River es campeón de la Copa Libertadores. Un justo triunfador. Es el gran ganador de una final interminable, la más larga del mundo. Obtuvo el título en la cancha, como marca la naturaleza del fútbol, y no en un escritorio, como cada vez más nos acostumbran los dirigentes. Y se puede decir que junto con la consagración del equipo de Marcelo Gallardo hubo varios descensos. (Un aparte para marcar la paradoja de cómo las mezquindades del fútbol argentino le cierran las puertas del cargo de técnico de la Selección Argentina al Muñeco en su etapa más lúcida, como alguna vez le pasó a Carlos Bianchi.)

Entre los descensos que debieran ser está el de la Conmebol, que completó la extensa lista de papelones hecha en esta edición de la Copa Libertadores –las idas y vueltas con las habilitaciones de Wanchope Abila (Boca), de Bruno Zuculini (River), de Carlos Sánchez (Santos), de Dedé (Cruzeiro)– permitiendo que la final de su torneo emblema se mudara a tierras españolas. Fueron más fuertes los dólares llegados de Europa –y que en el futuro vendrán desde otras latitudes para ampliar las geografías del fútbol– que la convicción de que si se trata de una copa que homenajea a los libertadores de América, el único territorio en el que se puede definir es en América. Además, no eran imposibles de remover los problemas que impidieran montar la final en Buenos Aires o de última en alguna ciudad sudamericana, como se hará desde el año que viene, cuando habrá un solo partido final. Ni hablar del daño que se causó en la pasión de los hinchas que pusieron bastante más que plata para ver la final soñada en el Monumental. ¿Qué le reclamen a los vándalos que apedrearon el micro de Boca? No tienen por qué, porque esas obligaciones son de los organizadores (la Conmebol, el Estado). Y vaya que aquéllos organizaron mal la segunda final.

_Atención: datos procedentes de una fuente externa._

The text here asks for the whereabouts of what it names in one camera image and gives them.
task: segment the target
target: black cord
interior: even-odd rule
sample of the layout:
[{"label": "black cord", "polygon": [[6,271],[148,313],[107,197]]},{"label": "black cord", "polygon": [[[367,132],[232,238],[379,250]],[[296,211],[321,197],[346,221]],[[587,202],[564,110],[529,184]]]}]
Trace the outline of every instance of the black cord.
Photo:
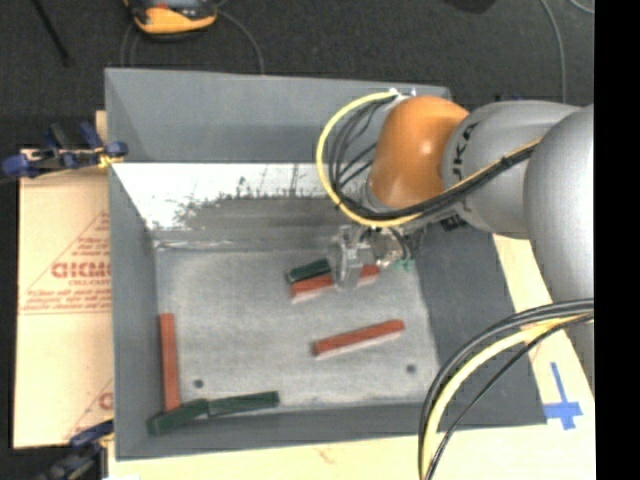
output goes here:
[{"label": "black cord", "polygon": [[514,313],[509,317],[500,320],[494,325],[485,329],[482,333],[472,338],[463,345],[440,369],[433,379],[421,410],[420,427],[418,431],[418,470],[423,469],[423,447],[424,433],[428,415],[431,413],[433,405],[439,397],[446,381],[457,371],[469,356],[480,346],[486,347],[486,342],[495,339],[500,334],[512,331],[523,325],[534,324],[551,318],[562,318],[571,316],[582,316],[594,308],[593,299],[581,299],[575,301],[559,302],[539,306],[520,313]]},{"label": "black cord", "polygon": [[400,231],[398,231],[396,228],[389,228],[389,231],[391,231],[391,234],[395,237],[395,239],[402,247],[402,261],[410,259],[412,256],[411,249],[409,249],[405,237],[403,237]]},{"label": "black cord", "polygon": [[442,458],[442,454],[444,452],[445,447],[448,442],[453,437],[453,433],[456,431],[464,417],[469,413],[469,411],[495,386],[495,384],[504,376],[504,374],[509,371],[525,354],[530,352],[534,347],[540,344],[542,341],[549,338],[551,335],[560,332],[561,330],[566,330],[570,327],[575,327],[577,325],[581,325],[585,322],[590,321],[593,318],[593,314],[584,316],[582,318],[573,320],[571,322],[565,322],[564,324],[559,324],[553,329],[548,330],[547,332],[541,334],[540,336],[533,339],[527,345],[525,345],[522,350],[520,350],[516,355],[514,355],[498,372],[485,384],[485,386],[478,392],[478,394],[474,397],[474,399],[465,407],[465,409],[460,413],[460,415],[456,418],[456,420],[449,426],[445,435],[440,441],[438,448],[436,449],[433,458],[431,459],[431,464],[429,465],[429,469],[424,476],[424,480],[432,480],[433,475],[435,474],[436,468],[440,463],[440,459]]}]

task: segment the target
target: black cable
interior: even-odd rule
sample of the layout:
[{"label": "black cable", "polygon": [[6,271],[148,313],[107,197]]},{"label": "black cable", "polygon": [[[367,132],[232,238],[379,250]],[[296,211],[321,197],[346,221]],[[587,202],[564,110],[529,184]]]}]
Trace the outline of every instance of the black cable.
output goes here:
[{"label": "black cable", "polygon": [[395,239],[402,247],[402,261],[410,259],[411,250],[409,249],[409,246],[407,245],[407,242],[400,231],[398,231],[396,228],[389,228],[389,231],[391,231],[391,234],[395,237]]},{"label": "black cable", "polygon": [[344,176],[349,169],[351,169],[355,164],[362,160],[366,155],[374,151],[376,149],[376,146],[377,144],[374,143],[364,148],[362,151],[360,151],[360,153],[354,156],[349,161],[349,163],[338,173],[338,180],[340,180],[340,184],[342,185],[342,187],[344,187],[347,183],[349,183],[349,181],[351,181],[352,178],[354,178],[354,176],[350,176],[346,180],[343,180],[342,176]]},{"label": "black cable", "polygon": [[337,179],[336,179],[336,183],[338,186],[342,187],[344,186],[341,182],[340,182],[340,177],[341,177],[341,172],[348,170],[349,167],[345,167],[344,169],[342,168],[342,163],[344,162],[344,157],[346,155],[347,149],[349,147],[351,147],[351,145],[353,145],[353,143],[359,139],[360,137],[362,137],[362,135],[367,131],[367,129],[369,128],[369,125],[371,124],[371,120],[373,119],[374,114],[376,113],[376,111],[381,108],[382,106],[386,105],[386,101],[382,101],[382,102],[374,102],[371,107],[369,108],[369,111],[367,112],[367,120],[365,122],[365,124],[362,126],[362,128],[360,128],[360,130],[358,130],[358,132],[353,135],[352,137],[347,137],[346,140],[344,141],[344,147],[342,148],[340,155],[337,158],[337,165],[336,165],[336,174],[337,174]]},{"label": "black cable", "polygon": [[344,180],[342,182],[342,187],[340,187],[340,190],[342,190],[344,188],[344,186],[349,183],[352,179],[356,178],[358,176],[358,174],[360,174],[363,171],[366,171],[369,167],[371,167],[371,161],[366,162],[364,165],[362,165],[361,167],[359,167],[358,169],[356,169],[355,171],[353,171],[346,180]]},{"label": "black cable", "polygon": [[420,427],[419,427],[419,443],[418,443],[418,468],[422,471],[422,455],[423,455],[423,440],[424,433],[426,431],[426,422],[428,415],[433,408],[435,400],[440,395],[445,382],[458,370],[467,358],[476,350],[479,346],[486,347],[485,342],[491,339],[495,339],[501,333],[511,331],[515,328],[519,328],[523,325],[538,323],[543,320],[551,318],[562,318],[571,316],[581,316],[585,313],[593,310],[593,299],[581,299],[575,301],[559,302],[554,304],[548,304],[545,306],[539,306],[529,309],[520,313],[514,313],[503,320],[493,324],[485,329],[482,333],[478,334],[465,345],[463,345],[458,352],[456,352],[440,369],[433,379],[427,396],[421,410]]},{"label": "black cable", "polygon": [[265,67],[264,67],[264,56],[262,55],[262,50],[260,49],[260,46],[258,45],[258,42],[255,40],[253,35],[251,35],[251,33],[245,28],[245,26],[242,23],[240,23],[237,19],[231,16],[231,14],[229,14],[228,12],[221,11],[220,9],[218,9],[218,14],[220,14],[220,16],[224,17],[225,19],[233,23],[246,36],[246,38],[251,43],[251,46],[253,46],[253,50],[256,53],[256,57],[258,59],[258,71],[261,75],[264,75],[266,73]]},{"label": "black cable", "polygon": [[31,0],[31,3],[33,3],[33,6],[36,8],[38,16],[40,16],[40,20],[42,20],[43,25],[45,26],[45,28],[47,29],[47,32],[49,33],[49,37],[51,37],[51,40],[53,41],[56,49],[58,50],[58,53],[60,55],[60,60],[62,61],[62,65],[65,67],[73,66],[75,62],[71,57],[71,55],[69,54],[69,52],[67,51],[67,49],[65,48],[64,44],[62,43],[62,40],[60,39],[58,32],[53,26],[53,23],[51,23],[51,20],[49,19],[49,15],[44,10],[42,3],[40,2],[40,0]]},{"label": "black cable", "polygon": [[327,163],[329,164],[329,181],[334,190],[338,188],[338,158],[340,156],[340,151],[345,147],[345,144],[348,142],[349,138],[353,134],[353,131],[356,129],[363,117],[368,112],[372,111],[374,105],[375,102],[368,103],[362,108],[356,110],[354,114],[349,117],[344,125],[338,130],[336,137],[330,144]]},{"label": "black cable", "polygon": [[429,469],[427,470],[426,475],[424,476],[424,480],[432,480],[433,475],[435,474],[436,468],[442,458],[442,454],[448,442],[453,437],[453,433],[456,431],[464,417],[469,413],[469,411],[495,386],[495,384],[502,378],[502,376],[507,373],[525,354],[530,352],[535,346],[540,344],[542,341],[549,338],[551,335],[560,332],[561,330],[566,330],[570,327],[575,327],[577,325],[583,324],[585,322],[590,321],[593,318],[593,315],[587,315],[583,318],[579,318],[573,320],[571,322],[565,322],[563,324],[559,324],[553,329],[549,329],[547,332],[541,334],[535,339],[531,340],[527,345],[525,345],[522,350],[518,351],[516,355],[514,355],[507,363],[505,363],[498,372],[489,379],[487,384],[478,392],[478,394],[473,398],[473,400],[465,407],[465,409],[460,413],[460,415],[456,418],[456,420],[449,426],[446,430],[442,441],[438,445],[433,458],[431,459],[431,464],[429,465]]}]

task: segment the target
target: red wooden block
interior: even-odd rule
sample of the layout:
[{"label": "red wooden block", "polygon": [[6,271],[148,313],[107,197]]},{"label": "red wooden block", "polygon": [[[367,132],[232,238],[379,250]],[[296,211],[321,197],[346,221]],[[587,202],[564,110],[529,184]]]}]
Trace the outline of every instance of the red wooden block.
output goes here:
[{"label": "red wooden block", "polygon": [[374,345],[382,340],[399,336],[404,329],[402,320],[387,320],[386,322],[316,341],[313,344],[313,355],[318,359],[322,359],[340,352]]},{"label": "red wooden block", "polygon": [[171,411],[180,407],[178,350],[175,319],[172,313],[162,313],[160,315],[160,344],[162,346],[164,409],[165,411]]}]

También la AFA se fue a la B. En susurros se pronunció públicamente sobre los hechos. Sí se encargó de lavarse las manos, remarcando que era un torneo de la Conmebol. Que los argentinos sepamos, Claudio Tapia –mandamás de la casa del fútbol argentino– es también uno de los vicepresidentes de la Conmebol. O sea que, aunque sea con su el silencio, avaló lo actuado por la Conmebol, lo acompañó y fue partícipe necesario de que la Copa Libertadores tenga un campeón coronado en España. ¡Paradojas de la historia!

Y para no alargar la lista de descendidos, basta mencionar uno más, ni más ni menos que el gobierno argentino y su presidente, Mauricio Macri. Desconociendo la realidad de un fútbol que lo tuvo entre sus filas como dirigente de Boca (cuando convivió con varios de los barras que todavía se enseñorean por La Boca), pretendió que haya visitantes en las finales. Alguien le hizo recuperar el sentido común haciéndole ver que era un peligroso deseo. Después, al analizar la agresión al micro de Boca cuando iba rumbo al Mundial, pretendió exculpar a las fuerzas de seguridad de sus responsabilidades, afirmando que no se contaba con la batería de instrumentos legales para combatir a los barrabravas. Y cuando ya estaba consumado el despojo de llevar la final al Santiago Bernabéu, dominio de Florentino Pérez,  socio de las empresas que controlan los peajes de los Accesos Norte y Oeste, pretendió justificarlo porque escupir a las autoridades (Gianni Infantino, de la FIFA; Alejandro Domínguez, de la Conmebol, y el mismo Tapia) fue  más determinante que los piedrazos que casi hacen volcar el micro de Boca. Esa actitud fue replicada por todo el aparato de seguridad, que primero se jactó de que si podía asegurar un G20 sin incidentes, cuánto más fácil le sería asegurar un Boca-River en paz. No lo consiguieron. Y España se anotó para consumar ese bochorno. Y las dirigentes dijeron “sí, sus majestades”. Como en los tiempos coloniales.